### What this task involves
Quote the entries that follow exactly, leaving none out.

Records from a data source
----------------------------------------

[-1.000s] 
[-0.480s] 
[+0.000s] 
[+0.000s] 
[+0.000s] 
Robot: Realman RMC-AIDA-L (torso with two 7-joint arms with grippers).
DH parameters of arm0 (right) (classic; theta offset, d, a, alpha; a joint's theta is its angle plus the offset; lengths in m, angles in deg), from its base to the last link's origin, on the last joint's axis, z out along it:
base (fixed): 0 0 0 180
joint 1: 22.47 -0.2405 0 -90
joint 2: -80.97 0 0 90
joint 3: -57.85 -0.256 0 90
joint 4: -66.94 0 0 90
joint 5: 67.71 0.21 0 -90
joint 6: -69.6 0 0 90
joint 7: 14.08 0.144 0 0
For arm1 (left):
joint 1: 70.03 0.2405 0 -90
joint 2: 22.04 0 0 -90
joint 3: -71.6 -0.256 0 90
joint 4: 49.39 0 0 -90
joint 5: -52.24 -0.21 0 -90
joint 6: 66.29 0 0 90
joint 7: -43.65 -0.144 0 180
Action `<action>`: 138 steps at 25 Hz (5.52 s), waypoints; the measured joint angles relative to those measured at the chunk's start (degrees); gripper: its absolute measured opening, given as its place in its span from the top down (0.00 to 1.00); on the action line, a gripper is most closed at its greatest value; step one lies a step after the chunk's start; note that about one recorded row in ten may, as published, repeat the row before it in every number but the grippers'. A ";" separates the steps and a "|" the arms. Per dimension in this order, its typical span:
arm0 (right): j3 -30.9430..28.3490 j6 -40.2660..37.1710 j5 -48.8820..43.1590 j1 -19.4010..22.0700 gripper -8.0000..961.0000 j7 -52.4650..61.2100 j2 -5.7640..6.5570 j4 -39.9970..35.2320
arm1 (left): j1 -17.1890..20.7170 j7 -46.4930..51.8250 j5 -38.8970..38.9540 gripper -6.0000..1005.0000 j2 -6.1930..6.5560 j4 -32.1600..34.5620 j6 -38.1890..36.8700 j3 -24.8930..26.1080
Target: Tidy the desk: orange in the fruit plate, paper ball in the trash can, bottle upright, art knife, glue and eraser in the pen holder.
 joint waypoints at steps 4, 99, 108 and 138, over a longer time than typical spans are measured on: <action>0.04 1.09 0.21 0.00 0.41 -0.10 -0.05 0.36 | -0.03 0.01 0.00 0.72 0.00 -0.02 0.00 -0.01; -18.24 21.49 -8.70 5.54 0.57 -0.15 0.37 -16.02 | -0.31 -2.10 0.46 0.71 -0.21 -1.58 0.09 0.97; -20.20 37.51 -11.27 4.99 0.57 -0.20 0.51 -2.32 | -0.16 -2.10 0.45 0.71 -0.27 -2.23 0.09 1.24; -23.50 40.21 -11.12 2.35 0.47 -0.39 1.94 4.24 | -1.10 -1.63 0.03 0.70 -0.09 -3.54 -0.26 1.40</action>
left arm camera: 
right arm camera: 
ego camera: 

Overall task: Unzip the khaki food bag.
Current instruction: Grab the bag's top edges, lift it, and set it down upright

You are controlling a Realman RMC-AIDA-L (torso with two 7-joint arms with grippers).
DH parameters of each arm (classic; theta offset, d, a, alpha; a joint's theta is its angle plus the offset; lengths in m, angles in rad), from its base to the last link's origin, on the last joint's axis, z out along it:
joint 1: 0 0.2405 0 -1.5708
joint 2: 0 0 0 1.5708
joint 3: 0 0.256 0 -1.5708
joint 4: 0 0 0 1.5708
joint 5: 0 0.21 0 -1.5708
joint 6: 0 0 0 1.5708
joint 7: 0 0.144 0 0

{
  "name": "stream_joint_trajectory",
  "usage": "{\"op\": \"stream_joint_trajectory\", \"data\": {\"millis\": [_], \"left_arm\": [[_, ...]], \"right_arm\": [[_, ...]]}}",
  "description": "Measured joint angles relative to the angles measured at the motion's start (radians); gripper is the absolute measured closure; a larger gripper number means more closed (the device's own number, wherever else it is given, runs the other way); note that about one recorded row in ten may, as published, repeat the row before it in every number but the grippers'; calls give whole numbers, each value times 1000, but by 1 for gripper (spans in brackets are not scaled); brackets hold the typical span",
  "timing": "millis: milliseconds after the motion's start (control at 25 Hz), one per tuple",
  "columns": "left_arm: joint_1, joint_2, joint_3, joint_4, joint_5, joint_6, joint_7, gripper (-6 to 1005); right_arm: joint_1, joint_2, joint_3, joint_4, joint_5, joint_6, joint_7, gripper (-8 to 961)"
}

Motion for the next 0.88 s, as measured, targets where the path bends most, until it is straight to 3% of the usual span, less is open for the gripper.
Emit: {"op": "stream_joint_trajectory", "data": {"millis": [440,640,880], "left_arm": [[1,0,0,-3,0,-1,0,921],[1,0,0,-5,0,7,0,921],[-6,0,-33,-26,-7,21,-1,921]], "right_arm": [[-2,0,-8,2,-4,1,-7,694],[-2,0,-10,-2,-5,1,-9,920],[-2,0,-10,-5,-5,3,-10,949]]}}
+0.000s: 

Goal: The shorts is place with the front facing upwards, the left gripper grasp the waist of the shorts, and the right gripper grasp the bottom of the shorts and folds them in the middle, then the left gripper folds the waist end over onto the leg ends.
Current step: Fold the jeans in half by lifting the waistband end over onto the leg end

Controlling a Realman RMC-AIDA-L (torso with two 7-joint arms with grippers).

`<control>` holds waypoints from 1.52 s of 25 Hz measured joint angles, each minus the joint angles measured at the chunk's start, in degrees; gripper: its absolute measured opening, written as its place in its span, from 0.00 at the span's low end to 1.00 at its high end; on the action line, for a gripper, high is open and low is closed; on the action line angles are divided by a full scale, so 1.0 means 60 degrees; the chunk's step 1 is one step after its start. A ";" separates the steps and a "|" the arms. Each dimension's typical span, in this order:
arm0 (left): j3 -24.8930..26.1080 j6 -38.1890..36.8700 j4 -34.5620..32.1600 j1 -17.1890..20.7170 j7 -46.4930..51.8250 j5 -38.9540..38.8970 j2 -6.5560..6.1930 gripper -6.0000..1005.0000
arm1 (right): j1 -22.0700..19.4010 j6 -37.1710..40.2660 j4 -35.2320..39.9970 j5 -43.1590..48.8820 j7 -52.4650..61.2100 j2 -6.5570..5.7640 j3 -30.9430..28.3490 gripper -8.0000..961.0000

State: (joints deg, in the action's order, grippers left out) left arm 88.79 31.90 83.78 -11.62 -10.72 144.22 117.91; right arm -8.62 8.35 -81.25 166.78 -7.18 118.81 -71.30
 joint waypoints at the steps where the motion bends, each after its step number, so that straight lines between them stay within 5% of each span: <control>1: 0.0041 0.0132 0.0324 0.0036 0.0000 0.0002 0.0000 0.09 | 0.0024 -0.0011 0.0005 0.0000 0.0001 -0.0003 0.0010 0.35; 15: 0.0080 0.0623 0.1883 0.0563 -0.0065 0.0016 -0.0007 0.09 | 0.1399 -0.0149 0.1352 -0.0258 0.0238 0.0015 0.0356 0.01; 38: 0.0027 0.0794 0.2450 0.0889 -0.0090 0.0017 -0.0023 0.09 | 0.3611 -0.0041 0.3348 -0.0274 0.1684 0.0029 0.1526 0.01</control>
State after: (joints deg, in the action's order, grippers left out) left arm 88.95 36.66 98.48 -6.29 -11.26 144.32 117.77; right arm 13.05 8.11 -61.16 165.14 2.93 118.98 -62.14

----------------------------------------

### Task answer
[-1.000s] 
[-0.480s] 
[+0.000s] 
[+0.000s] 
[+0.000s] 
Robot: Realman RMC-AIDA-L (torso with two 7-joint arms with grippers).
DH parameters of arm0 (right) (classic; theta offset, d, a, alpha; a joint's theta is its angle plus the offset; lengths in m, angles in deg), from its base to the last link's origin, on the last joint's axis, z out along it:
base (fixed): 0 0 0 180
joint 1: 22.47 -0.2405 0 -90
joint 2: -80.97 0 0 90
joint 3: -57.85 -0.256 0 90
joint 4: -66.94 0 0 90
joint 5: 67.71 0.21 0 -90
joint 6: -69.6 0 0 90
joint 7: 14.08 0.144 0 0
For arm1 (left):
joint 1: 70.03 0.2405 0 -90
joint 2: 22.04 0 0 -90
joint 3: -71.6 -0.256 0 90
joint 4: 49.39 0 0 -90
joint 5: -52.24 -0.21 0 -90
joint 6: 66.29 0 0 90
joint 7: -43.65 -0.144 0 180
Action `<action>`: 138 steps at 25 Hz (5.52 s), waypoints; the measured joint angles relative to those measured at the chunk's start (degrees); gripper: its absolute measured opening, given as its place in its span from the top down (0.00 to 1.00); on the action line, a gripper is most closed at its greatest value; step one lies a step after the chunk's start; note that about one recorded row in ten may, as published, repeat the row before it in every number but the grippers'. A ";" separates the steps and a "|" the arms. Per dimension in this order, its typical span:
arm0 (right): j3 -30.9430..28.3490 j6 -40.2660..37.1710 j5 -48.8820..43.1590 j1 -19.4010..22.0700 gripper -8.0000..961.0000 j7 -52.4650..61.2100 j2 -5.7640..6.5570 j4 -39.9970..35.2320
arm1 (left): j1 -17.1890..20.7170 j7 -46.4930..51.8250 j5 -38.8970..38.9540 gripper -6.0000..1005.0000 j2 -6.1930..6.5560 j4 -32.1600..34.5620 j6 -38.1890..36.8700 j3 -24.8930..26.1080
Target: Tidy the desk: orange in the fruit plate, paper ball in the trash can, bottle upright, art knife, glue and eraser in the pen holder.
 joint waypoints at steps 4, 99, 108 and 138, over a longer time than typical spans are measured on: <action>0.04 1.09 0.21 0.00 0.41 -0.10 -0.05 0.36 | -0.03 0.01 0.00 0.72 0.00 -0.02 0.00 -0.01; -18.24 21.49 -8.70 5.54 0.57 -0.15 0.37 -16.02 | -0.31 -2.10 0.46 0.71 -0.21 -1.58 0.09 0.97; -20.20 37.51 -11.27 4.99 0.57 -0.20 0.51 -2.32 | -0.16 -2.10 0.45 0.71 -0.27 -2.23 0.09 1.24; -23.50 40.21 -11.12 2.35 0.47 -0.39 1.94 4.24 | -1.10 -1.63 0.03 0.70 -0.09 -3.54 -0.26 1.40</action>
left arm camera: 
right arm camera: 
ego camera: 

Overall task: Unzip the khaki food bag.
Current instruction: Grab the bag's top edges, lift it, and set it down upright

You are controlling a Realman RMC-AIDA-L (torso with two 7-joint arms with grippers).
DH parameters of each arm (classic; theta offset, d, a, alpha; a joint's theta is its angle plus the offset; lengths in m, angles in rad), from its base to the last link's origin, on the last joint's axis, z out along it:
joint 1: 0 0.2405 0 -1.5708
joint 2: 0 0 0 1.5708
joint 3: 0 0.256 0 -1.5708
joint 4: 0 0 0 1.5708
joint 5: 0 0.21 0 -1.5708
joint 6: 0 0 0 1.5708
joint 7: 0 0.144 0 0

{
  "name": "stream_joint_trajectory",
  "usage": "{\"op\": \"stream_joint_trajectory\", \"data\": {\"millis\": [_], \"left_arm\": [[_, ...]], \"right_arm\": [[_, ...]]}}",
  "description": "Measured joint angles relative to the angles measured at the motion's start (radians); gripper is the absolute measured closure; a larger gripper number means more closed (the device's own number, wherever else it is given, runs the other way); note that about one recorded row in ten may, as published, repeat the row before it in every number but the grippers'; calls give whole numbers, each value times 1000, but by 1 for gripper (spans in brackets are not scaled); brackets hold the typical span",
  "timing": "millis: milliseconds after the motion's start (control at 25 Hz), one per tuple",
  "columns": "left_arm: joint_1, joint_2, joint_3, joint_4, joint_5, joint_6, joint_7, gripper (-6 to 1005); right_arm: joint_1, joint_2, joint_3, joint_4, joint_5, joint_6, joint_7, gripper (-8 to 961)"
}

Motion for the next 0.88 s, as measured, targets where the path bends most, until it is straight to 3% of the usual span, less is open for the gripper.
Emit: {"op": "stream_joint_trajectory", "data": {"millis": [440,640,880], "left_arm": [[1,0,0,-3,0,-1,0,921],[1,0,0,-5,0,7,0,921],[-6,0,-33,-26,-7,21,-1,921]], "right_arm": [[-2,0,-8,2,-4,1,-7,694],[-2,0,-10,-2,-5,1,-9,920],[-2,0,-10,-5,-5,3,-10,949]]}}
+0.000s: 

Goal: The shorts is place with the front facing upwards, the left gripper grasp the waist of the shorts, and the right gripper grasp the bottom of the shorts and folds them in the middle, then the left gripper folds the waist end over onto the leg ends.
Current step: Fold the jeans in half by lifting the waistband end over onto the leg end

Controlling a Realman RMC-AIDA-L (torso with two 7-joint arms with grippers).

`<control>` holds waypoints from 1.52 s of 25 Hz measured joint angles, each minus the joint angles measured at the chunk's start, in degrees; gripper: its absolute measured opening, written as its place in its span, from 0.00 at the span's low end to 1.00 at its high end; on the action line, for a gripper, high is open and low is closed; on the action line angles are divided by a full scale, so 1.0 means 60 degrees; the chunk's step 1 is one step after its start. A ";" separates the steps and a "|" the arms. Each dimension's typical span, in this order:
arm0 (left): j3 -24.8930..26.1080 j6 -38.1890..36.8700 j4 -34.5620..32.1600 j1 -17.1890..20.7170 j7 -46.4930..51.8250 j5 -38.9540..38.8970 j2 -6.5560..6.1930 gripper -6.0000..1005.0000
arm1 (right): j1 -22.0700..19.4010 j6 -37.1710..40.2660 j4 -35.2320..39.9970 j5 -43.1590..48.8820 j7 -52.4650..61.2100 j2 -6.5570..5.7640 j3 -30.9430..28.3490 gripper -8.0000..961.0000

State: (joints deg, in the action's order, grippers left out) left arm 88.79 31.90 83.78 -11.62 -10.72 144.22 117.91; right arm -8.62 8.35 -81.25 166.78 -7.18 118.81 -71.30
 joint waypoints at the steps where the motion bends, each after its step number, so that straight lines between them stay within 5% of each span: <control>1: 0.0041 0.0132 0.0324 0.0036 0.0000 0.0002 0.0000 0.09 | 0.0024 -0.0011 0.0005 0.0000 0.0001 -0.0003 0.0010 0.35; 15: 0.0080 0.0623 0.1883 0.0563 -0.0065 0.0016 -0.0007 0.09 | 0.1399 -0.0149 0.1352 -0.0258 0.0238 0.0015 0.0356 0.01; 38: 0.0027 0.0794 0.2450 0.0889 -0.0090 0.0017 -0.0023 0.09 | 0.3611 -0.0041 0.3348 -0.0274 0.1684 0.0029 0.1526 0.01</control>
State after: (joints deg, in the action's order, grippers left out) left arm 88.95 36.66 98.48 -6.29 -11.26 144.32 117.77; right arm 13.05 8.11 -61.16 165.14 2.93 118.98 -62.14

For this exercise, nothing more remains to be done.